◆ Exercise objective ◆
With both ends included, repeat exactly the lines of the entries below from the one containing "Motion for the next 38" down to the one containing "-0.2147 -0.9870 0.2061", and no others.

◆ Extracted data ◆
+++

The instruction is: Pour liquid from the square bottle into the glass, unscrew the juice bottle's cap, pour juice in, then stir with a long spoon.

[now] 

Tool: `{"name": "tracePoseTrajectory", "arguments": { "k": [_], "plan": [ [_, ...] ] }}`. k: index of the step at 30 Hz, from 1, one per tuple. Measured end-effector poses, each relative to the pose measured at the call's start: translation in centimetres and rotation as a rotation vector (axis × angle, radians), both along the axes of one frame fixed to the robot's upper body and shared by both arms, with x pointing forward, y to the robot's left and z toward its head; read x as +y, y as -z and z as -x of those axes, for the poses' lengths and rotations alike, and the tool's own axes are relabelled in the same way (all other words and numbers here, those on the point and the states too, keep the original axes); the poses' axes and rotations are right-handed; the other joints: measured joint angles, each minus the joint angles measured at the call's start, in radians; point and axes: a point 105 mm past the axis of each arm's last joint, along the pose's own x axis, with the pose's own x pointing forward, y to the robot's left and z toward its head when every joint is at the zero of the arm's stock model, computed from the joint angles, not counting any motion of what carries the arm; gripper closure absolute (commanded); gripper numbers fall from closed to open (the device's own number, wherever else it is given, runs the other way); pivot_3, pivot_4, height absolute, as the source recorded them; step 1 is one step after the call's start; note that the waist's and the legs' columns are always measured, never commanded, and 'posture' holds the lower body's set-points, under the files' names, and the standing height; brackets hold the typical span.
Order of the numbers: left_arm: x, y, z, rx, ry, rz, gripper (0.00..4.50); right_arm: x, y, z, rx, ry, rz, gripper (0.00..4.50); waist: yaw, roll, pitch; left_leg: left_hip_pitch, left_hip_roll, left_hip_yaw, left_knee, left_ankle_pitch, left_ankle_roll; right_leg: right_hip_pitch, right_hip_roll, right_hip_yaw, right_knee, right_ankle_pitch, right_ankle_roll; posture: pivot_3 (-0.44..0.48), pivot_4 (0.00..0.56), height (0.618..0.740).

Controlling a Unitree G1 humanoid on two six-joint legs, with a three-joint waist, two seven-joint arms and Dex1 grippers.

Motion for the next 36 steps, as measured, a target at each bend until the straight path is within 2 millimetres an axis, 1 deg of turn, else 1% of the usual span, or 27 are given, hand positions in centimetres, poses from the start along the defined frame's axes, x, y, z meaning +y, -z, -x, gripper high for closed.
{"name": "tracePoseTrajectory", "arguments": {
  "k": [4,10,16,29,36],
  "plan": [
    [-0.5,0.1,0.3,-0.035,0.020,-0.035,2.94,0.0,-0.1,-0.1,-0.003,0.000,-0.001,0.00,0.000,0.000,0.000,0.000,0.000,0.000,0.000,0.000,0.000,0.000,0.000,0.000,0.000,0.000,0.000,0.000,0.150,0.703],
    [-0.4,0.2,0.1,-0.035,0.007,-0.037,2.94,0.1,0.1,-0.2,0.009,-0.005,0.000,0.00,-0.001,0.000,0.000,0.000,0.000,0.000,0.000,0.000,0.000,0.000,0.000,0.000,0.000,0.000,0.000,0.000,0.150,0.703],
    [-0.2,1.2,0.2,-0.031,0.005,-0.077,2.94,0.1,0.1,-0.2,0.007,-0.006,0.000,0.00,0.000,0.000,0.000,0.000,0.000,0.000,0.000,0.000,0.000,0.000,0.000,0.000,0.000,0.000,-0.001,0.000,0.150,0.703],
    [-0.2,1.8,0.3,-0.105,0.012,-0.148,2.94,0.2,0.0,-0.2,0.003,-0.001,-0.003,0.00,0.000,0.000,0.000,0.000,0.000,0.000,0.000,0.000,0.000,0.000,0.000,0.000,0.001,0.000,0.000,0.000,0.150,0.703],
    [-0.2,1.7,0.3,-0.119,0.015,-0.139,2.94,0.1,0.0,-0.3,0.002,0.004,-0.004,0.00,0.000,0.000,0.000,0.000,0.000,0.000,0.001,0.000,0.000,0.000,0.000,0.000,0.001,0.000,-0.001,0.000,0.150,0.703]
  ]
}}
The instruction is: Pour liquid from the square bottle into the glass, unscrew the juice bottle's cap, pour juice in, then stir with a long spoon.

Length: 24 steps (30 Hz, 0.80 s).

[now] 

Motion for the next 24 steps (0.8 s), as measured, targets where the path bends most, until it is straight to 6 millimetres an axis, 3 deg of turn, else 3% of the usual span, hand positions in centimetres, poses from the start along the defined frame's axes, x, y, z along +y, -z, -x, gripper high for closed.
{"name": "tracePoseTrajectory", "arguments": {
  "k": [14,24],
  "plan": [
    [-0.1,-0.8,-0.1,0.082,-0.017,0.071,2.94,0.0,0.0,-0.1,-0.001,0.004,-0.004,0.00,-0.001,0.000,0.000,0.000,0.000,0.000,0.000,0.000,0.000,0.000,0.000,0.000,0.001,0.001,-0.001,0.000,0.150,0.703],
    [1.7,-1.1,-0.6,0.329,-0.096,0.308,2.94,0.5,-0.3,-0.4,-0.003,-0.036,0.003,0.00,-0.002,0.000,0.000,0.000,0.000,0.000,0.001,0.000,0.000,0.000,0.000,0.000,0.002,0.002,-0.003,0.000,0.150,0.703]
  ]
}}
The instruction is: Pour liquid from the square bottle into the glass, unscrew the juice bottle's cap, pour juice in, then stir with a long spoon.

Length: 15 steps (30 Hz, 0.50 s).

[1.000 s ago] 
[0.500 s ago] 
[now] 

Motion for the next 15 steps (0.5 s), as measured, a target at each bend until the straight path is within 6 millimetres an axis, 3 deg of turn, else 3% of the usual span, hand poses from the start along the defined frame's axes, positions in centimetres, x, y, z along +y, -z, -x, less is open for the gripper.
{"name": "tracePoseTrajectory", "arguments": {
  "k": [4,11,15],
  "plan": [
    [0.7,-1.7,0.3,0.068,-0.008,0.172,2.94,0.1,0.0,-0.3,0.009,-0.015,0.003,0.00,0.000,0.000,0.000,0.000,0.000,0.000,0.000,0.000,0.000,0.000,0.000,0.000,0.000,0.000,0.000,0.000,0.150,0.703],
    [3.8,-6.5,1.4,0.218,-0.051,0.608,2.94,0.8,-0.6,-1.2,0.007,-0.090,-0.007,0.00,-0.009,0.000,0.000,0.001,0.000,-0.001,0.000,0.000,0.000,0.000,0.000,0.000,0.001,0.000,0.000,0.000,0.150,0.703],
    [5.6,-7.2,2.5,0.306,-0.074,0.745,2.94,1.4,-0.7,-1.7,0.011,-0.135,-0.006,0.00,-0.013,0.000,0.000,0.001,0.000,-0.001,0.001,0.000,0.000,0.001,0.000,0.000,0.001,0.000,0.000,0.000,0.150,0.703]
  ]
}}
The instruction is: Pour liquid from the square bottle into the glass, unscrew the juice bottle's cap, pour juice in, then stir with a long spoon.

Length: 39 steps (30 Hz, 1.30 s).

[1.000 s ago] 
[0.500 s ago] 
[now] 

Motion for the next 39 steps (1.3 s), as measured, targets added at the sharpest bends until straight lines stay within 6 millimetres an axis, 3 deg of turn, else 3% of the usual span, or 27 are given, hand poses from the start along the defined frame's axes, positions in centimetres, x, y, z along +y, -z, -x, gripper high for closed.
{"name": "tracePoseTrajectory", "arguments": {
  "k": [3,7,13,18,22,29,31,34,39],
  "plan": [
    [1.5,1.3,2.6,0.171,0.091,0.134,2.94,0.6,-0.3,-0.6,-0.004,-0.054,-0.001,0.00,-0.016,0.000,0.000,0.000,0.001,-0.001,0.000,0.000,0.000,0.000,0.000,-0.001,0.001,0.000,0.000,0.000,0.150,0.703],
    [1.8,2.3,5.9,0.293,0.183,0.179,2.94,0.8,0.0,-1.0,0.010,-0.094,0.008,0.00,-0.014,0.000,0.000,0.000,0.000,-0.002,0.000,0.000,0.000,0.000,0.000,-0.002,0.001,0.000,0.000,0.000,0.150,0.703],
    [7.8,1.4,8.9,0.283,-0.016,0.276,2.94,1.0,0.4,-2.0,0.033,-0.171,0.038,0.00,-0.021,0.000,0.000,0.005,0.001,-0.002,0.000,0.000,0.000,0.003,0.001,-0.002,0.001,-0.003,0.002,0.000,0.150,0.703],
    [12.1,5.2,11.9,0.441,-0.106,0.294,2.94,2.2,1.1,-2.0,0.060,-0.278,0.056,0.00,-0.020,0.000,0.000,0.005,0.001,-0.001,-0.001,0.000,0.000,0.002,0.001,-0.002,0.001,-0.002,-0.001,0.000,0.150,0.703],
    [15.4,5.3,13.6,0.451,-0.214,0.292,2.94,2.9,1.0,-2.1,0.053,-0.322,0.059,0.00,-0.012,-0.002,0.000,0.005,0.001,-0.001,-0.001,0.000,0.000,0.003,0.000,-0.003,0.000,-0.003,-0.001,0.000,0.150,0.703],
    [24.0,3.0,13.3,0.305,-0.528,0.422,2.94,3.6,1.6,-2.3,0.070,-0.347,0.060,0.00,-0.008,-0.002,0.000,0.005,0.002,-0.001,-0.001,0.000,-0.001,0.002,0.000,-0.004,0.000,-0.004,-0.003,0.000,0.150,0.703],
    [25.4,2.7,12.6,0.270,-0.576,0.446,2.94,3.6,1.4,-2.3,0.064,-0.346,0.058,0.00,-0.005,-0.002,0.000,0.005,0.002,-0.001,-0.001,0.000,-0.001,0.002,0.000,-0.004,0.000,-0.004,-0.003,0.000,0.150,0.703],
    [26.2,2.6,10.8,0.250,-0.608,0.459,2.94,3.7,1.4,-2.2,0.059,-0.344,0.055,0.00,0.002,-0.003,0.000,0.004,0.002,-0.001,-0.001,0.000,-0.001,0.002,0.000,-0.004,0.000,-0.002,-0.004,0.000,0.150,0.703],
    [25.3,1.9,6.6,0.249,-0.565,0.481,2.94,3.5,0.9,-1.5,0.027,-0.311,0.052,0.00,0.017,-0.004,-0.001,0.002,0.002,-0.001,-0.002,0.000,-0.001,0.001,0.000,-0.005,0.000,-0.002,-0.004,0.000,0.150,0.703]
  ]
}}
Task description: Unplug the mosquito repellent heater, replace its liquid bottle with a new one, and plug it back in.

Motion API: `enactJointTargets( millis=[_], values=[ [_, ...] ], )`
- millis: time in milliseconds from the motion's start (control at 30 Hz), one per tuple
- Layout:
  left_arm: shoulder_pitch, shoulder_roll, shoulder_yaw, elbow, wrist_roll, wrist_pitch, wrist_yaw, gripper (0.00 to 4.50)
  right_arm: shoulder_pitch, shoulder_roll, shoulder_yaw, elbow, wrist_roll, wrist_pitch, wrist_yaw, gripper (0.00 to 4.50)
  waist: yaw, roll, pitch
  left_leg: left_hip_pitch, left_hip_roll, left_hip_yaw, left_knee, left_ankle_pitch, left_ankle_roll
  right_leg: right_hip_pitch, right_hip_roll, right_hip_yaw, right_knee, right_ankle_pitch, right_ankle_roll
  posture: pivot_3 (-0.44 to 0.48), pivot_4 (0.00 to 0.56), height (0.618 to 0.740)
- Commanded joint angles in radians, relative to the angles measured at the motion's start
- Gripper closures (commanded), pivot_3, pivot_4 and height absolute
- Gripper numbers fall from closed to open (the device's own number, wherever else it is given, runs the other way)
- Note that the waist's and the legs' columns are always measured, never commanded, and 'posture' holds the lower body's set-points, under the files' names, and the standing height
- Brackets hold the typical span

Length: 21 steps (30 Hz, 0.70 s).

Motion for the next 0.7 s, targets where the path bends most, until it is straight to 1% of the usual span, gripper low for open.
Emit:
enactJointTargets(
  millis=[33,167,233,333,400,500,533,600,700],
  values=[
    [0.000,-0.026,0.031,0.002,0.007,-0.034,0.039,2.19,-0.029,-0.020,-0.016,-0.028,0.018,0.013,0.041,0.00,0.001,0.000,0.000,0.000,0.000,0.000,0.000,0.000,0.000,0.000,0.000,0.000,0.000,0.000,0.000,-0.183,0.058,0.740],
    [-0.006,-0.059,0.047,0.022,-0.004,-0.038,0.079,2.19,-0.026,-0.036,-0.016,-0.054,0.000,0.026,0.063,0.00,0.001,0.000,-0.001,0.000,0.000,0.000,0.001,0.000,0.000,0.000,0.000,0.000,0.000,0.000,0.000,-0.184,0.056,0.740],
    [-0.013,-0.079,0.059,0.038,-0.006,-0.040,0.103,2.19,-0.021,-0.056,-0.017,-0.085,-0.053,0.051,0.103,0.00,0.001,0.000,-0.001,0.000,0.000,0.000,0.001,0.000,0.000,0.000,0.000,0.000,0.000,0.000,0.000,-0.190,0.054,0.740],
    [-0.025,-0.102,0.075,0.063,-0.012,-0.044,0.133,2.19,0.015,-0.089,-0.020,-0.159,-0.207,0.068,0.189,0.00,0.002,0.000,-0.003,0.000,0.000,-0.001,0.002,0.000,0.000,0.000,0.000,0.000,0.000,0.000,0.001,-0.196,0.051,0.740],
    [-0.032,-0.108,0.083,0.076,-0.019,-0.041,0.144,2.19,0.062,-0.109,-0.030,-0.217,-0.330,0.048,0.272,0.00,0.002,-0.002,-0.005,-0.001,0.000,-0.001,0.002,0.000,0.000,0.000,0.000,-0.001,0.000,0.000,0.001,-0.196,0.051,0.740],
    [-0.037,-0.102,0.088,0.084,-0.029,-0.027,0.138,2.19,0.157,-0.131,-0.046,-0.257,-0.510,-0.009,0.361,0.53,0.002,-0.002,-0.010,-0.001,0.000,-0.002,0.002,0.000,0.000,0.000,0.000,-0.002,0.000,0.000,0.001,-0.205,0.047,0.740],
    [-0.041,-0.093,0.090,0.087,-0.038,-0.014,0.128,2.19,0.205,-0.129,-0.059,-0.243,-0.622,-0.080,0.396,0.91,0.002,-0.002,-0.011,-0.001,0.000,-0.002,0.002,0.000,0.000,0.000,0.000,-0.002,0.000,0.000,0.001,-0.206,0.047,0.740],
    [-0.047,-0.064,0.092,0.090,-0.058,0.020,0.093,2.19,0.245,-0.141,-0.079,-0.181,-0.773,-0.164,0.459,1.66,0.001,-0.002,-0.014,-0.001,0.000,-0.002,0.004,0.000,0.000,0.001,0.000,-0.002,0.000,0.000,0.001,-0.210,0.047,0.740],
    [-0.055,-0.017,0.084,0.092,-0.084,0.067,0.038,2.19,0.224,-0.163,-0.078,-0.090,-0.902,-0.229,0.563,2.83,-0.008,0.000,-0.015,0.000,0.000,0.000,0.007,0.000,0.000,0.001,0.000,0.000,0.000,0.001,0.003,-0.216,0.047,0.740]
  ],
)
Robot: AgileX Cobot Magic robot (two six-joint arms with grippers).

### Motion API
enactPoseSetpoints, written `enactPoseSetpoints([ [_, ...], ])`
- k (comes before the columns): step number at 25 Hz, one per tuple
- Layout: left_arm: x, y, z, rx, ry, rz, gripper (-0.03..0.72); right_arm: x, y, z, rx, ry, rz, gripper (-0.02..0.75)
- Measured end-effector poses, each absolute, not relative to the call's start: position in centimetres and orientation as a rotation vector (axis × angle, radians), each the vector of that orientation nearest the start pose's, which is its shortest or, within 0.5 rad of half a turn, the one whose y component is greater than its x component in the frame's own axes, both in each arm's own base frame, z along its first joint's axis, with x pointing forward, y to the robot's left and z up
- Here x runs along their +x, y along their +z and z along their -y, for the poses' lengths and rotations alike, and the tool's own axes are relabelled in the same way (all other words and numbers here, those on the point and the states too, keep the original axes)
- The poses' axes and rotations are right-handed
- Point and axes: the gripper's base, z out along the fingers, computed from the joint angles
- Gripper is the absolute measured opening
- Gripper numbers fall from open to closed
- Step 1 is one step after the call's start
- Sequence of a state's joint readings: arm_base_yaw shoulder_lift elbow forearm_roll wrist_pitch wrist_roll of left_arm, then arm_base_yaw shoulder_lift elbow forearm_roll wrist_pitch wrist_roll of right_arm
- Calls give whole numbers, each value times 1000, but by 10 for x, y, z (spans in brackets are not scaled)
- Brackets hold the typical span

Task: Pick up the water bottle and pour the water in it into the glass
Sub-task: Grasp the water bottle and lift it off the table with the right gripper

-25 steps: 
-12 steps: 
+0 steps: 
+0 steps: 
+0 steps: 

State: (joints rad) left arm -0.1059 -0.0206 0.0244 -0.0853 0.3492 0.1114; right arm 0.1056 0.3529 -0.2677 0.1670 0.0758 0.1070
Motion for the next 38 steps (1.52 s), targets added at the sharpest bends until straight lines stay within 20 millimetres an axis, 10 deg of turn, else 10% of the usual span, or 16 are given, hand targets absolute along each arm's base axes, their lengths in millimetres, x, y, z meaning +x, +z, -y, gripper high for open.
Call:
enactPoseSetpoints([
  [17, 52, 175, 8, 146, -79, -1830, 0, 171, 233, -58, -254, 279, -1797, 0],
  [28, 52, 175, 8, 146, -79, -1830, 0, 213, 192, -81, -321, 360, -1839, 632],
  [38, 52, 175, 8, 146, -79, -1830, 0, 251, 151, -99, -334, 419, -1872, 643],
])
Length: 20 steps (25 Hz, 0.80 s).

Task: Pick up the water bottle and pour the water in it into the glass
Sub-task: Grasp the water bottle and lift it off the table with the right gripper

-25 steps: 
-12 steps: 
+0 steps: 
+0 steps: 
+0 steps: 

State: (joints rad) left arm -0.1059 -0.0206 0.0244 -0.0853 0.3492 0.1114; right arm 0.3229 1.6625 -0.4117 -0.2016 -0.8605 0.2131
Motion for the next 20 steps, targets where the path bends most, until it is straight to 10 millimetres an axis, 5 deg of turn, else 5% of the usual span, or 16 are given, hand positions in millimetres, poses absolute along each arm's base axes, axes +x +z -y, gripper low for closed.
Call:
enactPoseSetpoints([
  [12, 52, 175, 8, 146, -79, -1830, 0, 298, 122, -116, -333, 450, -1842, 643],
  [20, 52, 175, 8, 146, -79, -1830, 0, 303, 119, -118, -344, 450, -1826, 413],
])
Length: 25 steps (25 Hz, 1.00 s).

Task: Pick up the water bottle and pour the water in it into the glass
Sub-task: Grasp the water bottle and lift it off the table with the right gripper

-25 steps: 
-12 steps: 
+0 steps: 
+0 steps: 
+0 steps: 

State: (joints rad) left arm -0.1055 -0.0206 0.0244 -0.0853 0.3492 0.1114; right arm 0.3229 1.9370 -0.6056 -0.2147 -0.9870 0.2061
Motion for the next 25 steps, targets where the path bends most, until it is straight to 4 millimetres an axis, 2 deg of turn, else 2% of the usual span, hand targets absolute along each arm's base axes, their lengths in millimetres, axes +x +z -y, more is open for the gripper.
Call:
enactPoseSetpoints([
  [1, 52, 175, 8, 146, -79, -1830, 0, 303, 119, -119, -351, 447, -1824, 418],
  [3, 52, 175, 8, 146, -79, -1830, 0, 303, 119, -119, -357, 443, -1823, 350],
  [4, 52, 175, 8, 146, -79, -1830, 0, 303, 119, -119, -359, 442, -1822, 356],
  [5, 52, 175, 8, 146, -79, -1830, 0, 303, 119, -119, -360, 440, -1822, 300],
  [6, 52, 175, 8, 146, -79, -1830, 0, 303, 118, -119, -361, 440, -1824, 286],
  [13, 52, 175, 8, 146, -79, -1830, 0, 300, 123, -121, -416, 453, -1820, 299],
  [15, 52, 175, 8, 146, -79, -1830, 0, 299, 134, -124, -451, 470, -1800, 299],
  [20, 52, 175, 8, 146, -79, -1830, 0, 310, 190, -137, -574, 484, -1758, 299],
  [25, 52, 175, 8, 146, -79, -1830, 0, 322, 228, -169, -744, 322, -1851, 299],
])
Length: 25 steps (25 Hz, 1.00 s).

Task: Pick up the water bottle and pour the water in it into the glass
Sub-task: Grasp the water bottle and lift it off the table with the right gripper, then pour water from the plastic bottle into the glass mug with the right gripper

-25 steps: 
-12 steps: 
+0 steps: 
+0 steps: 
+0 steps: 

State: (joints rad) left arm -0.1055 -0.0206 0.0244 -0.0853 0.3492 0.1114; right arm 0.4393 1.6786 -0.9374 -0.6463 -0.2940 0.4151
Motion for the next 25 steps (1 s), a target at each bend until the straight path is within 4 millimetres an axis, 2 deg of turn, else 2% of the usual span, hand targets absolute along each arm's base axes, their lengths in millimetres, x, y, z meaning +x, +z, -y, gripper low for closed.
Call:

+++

◆ Solution ◆
Motion for the next 38 steps (1.52 s), targets added at the sharpest bends until straight lines stay within 20 millimetres an axis, 10 deg of turn, else 10% of the usual span, or 16 are given, hand targets absolute along each arm's base axes, their lengths in millimetres, x, y, z meaning +x, +z, -y, gripper high for open.
Call:
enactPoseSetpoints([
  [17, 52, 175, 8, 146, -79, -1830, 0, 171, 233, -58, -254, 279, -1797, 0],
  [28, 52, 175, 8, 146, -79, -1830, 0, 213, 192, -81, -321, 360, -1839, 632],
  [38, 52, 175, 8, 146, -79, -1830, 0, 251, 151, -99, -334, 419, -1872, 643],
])
Length: 20 steps (25 Hz, 0.80 s).

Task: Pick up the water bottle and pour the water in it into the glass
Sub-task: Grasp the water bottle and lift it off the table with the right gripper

-25 steps: 
-12 steps: 
+0 steps: 
+0 steps: 
+0 steps: 

State: (joints rad) left arm -0.1059 -0.0206 0.0244 -0.0853 0.3492 0.1114; right arm 0.3229 1.6625 -0.4117 -0.2016 -0.8605 0.2131
Motion for the next 20 steps, targets where the path bends most, until it is straight to 10 millimetres an axis, 5 deg of turn, else 5% of the usual span, or 16 are given, hand positions in millimetres, poses absolute along each arm's base axes, axes +x +z -y, gripper low for closed.
Call:
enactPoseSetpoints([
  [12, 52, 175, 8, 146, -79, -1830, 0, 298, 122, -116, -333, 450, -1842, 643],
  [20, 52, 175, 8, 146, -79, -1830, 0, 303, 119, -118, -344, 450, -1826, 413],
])
Length: 25 steps (25 Hz, 1.00 s).

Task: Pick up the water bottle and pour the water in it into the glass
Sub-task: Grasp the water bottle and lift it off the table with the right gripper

-25 steps: 
-12 steps: 
+0 steps: 
+0 steps: 
+0 steps: 

State: (joints rad) left arm -0.1055 -0.0206 0.0244 -0.0853 0.3492 0.1114; right arm 0.3229 1.9370 -0.6056 -0.2147 -0.9870 0.2061

Reply complete, and nothing else is required.